* **WORK TASK**
Exactly the lines below from the one with "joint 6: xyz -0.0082" up to and including the one with "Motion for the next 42" make up the answer, with nothing else added.

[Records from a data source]
--- --- ---

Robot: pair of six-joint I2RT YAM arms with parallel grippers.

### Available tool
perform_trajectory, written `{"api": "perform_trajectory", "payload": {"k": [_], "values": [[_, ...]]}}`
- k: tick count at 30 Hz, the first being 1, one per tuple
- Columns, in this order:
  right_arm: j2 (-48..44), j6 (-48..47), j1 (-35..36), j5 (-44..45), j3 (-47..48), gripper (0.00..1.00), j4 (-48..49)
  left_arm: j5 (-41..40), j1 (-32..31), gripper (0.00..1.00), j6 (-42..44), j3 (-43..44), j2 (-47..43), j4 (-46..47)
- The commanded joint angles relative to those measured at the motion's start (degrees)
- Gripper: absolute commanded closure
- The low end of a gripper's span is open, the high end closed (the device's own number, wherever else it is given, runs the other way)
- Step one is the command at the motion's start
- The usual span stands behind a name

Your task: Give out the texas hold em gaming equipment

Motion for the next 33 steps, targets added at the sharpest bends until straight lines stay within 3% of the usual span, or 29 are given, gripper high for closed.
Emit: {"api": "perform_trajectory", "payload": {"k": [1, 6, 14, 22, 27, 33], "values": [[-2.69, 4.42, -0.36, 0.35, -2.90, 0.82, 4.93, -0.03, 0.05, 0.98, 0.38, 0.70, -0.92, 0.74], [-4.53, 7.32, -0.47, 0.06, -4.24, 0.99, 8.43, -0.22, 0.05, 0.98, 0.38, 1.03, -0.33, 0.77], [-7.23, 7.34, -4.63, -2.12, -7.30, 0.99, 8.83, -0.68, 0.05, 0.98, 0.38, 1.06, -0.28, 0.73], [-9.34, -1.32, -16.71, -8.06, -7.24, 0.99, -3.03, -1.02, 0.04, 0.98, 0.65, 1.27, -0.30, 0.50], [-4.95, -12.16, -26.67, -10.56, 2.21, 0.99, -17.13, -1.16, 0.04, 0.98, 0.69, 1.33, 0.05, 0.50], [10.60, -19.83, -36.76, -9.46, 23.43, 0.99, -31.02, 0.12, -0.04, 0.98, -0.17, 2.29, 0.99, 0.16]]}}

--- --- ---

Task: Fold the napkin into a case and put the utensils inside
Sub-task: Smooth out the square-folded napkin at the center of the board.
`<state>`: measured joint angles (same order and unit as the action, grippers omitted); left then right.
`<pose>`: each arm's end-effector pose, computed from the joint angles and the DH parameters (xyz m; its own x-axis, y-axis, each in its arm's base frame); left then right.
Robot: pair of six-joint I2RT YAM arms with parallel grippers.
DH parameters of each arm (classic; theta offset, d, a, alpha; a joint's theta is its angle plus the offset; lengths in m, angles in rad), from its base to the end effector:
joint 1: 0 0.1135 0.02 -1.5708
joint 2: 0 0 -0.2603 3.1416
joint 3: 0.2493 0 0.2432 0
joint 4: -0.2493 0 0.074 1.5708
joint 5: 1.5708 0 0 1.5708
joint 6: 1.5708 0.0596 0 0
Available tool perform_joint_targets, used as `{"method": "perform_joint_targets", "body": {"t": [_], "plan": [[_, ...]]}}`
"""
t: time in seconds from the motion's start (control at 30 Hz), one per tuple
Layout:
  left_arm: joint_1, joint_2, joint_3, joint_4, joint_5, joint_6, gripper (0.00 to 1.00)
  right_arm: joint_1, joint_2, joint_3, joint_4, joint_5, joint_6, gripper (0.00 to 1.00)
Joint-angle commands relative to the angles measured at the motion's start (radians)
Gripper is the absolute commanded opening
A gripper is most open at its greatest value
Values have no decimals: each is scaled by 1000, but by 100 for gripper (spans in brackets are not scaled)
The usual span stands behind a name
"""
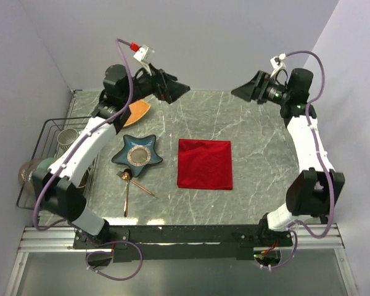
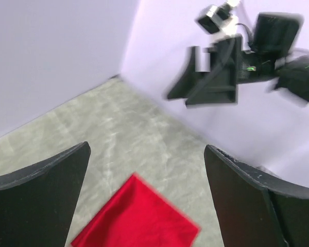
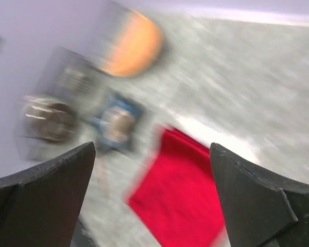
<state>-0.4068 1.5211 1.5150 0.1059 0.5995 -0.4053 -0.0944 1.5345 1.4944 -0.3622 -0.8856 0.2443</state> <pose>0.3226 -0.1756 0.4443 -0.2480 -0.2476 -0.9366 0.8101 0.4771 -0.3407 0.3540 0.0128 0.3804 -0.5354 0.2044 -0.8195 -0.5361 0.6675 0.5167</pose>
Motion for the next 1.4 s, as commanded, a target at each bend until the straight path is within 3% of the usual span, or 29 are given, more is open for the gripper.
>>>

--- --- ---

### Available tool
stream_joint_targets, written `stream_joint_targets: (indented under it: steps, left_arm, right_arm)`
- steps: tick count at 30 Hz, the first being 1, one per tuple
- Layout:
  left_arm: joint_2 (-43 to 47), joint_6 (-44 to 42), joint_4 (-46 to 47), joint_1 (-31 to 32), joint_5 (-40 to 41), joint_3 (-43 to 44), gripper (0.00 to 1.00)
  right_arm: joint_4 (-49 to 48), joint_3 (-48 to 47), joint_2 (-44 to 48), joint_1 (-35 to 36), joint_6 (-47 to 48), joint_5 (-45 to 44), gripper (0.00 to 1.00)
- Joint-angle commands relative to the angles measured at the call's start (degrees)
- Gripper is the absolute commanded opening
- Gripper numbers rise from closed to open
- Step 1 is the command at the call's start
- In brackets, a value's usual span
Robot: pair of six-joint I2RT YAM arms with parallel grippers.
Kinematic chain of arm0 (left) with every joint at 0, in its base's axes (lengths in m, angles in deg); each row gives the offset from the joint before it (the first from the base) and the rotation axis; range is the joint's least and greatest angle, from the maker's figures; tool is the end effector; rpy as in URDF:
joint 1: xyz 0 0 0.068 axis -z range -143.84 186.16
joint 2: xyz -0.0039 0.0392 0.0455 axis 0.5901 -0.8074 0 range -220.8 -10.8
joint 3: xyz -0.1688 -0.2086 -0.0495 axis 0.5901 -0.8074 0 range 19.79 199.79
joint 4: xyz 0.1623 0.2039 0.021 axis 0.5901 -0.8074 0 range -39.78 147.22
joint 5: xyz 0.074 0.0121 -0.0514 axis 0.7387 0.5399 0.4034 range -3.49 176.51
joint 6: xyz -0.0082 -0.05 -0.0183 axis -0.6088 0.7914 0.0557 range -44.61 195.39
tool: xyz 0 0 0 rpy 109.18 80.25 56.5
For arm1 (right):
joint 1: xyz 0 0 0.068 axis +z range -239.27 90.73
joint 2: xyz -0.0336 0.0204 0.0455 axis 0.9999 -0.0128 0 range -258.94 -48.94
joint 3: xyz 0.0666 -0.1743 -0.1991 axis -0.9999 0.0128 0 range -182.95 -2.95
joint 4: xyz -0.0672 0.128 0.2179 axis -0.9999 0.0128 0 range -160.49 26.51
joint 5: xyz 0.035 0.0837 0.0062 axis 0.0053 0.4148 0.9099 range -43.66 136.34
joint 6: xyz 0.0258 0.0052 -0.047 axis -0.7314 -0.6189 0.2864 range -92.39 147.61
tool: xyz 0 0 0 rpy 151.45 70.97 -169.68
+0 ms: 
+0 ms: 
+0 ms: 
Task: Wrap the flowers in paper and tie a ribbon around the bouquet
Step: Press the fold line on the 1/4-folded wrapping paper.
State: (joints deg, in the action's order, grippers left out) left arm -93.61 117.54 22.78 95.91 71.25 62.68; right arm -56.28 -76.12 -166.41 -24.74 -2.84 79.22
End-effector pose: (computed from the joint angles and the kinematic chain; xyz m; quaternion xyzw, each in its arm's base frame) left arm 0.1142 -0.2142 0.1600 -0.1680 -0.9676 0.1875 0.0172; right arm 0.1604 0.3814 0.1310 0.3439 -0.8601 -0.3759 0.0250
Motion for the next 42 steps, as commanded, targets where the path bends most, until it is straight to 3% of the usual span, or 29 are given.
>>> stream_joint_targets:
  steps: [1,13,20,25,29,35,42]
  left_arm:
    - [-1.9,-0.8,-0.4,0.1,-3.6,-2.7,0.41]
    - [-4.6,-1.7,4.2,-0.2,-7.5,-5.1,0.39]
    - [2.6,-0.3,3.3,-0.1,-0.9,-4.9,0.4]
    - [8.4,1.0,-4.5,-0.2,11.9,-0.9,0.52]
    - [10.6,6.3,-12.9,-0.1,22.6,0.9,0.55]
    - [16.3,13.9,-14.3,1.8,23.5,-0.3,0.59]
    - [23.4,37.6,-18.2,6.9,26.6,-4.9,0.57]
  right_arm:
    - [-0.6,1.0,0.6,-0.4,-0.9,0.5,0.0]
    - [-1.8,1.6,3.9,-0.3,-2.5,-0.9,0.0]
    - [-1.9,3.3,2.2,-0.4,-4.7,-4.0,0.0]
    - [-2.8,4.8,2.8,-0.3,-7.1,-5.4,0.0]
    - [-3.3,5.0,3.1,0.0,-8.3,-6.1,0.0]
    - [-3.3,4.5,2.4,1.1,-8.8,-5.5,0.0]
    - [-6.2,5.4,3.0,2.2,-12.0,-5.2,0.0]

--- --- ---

* **TASK OUTPUT**
joint 6: xyz -0.0082 -0.05 -0.0183 axis -0.6088 0.7914 0.0557 range -44.61 195.39
tool: xyz 0 0 0 rpy 109.18 80.25 56.5
For arm1 (right):
joint 1: xyz 0 0 0.068 axis +z range -239.27 90.73
joint 2: xyz -0.0336 0.0204 0.0455 axis 0.9999 -0.0128 0 range -258.94 -48.94
joint 3: xyz 0.0666 -0.1743 -0.1991 axis -0.9999 0.0128 0 range -182.95 -2.95
joint 4: xyz -0.0672 0.128 0.2179 axis -0.9999 0.0128 0 range -160.49 26.51
joint 5: xyz 0.035 0.0837 0.0062 axis 0.0053 0.4148 0.9099 range -43.66 136.34
joint 6: xyz 0.0258 0.0052 -0.047 axis -0.7314 -0.6189 0.2864 range -92.39 147.61
tool: xyz 0 0 0 rpy 151.45 70.97 -169.68
+0 ms: 
+0 ms: 
+0 ms: 
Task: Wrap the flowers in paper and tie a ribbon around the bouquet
Step: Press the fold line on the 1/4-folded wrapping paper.
State: (joints deg, in the action's order, grippers left out) left arm -93.61 117.54 22.78 95.91 71.25 62.68; right arm -56.28 -76.12 -166.41 -24.74 -2.84 79.22
End-effector pose: (computed from the joint angles and the kinematic chain; xyz m; quaternion xyzw, each in its arm's base frame) left arm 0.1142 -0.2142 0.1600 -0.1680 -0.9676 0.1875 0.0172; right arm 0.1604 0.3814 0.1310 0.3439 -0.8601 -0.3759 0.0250
Motion for the next 42 steps, as commanded, targets where the path bends most, until it is straight to 3% of the usual span, or 29 are given.

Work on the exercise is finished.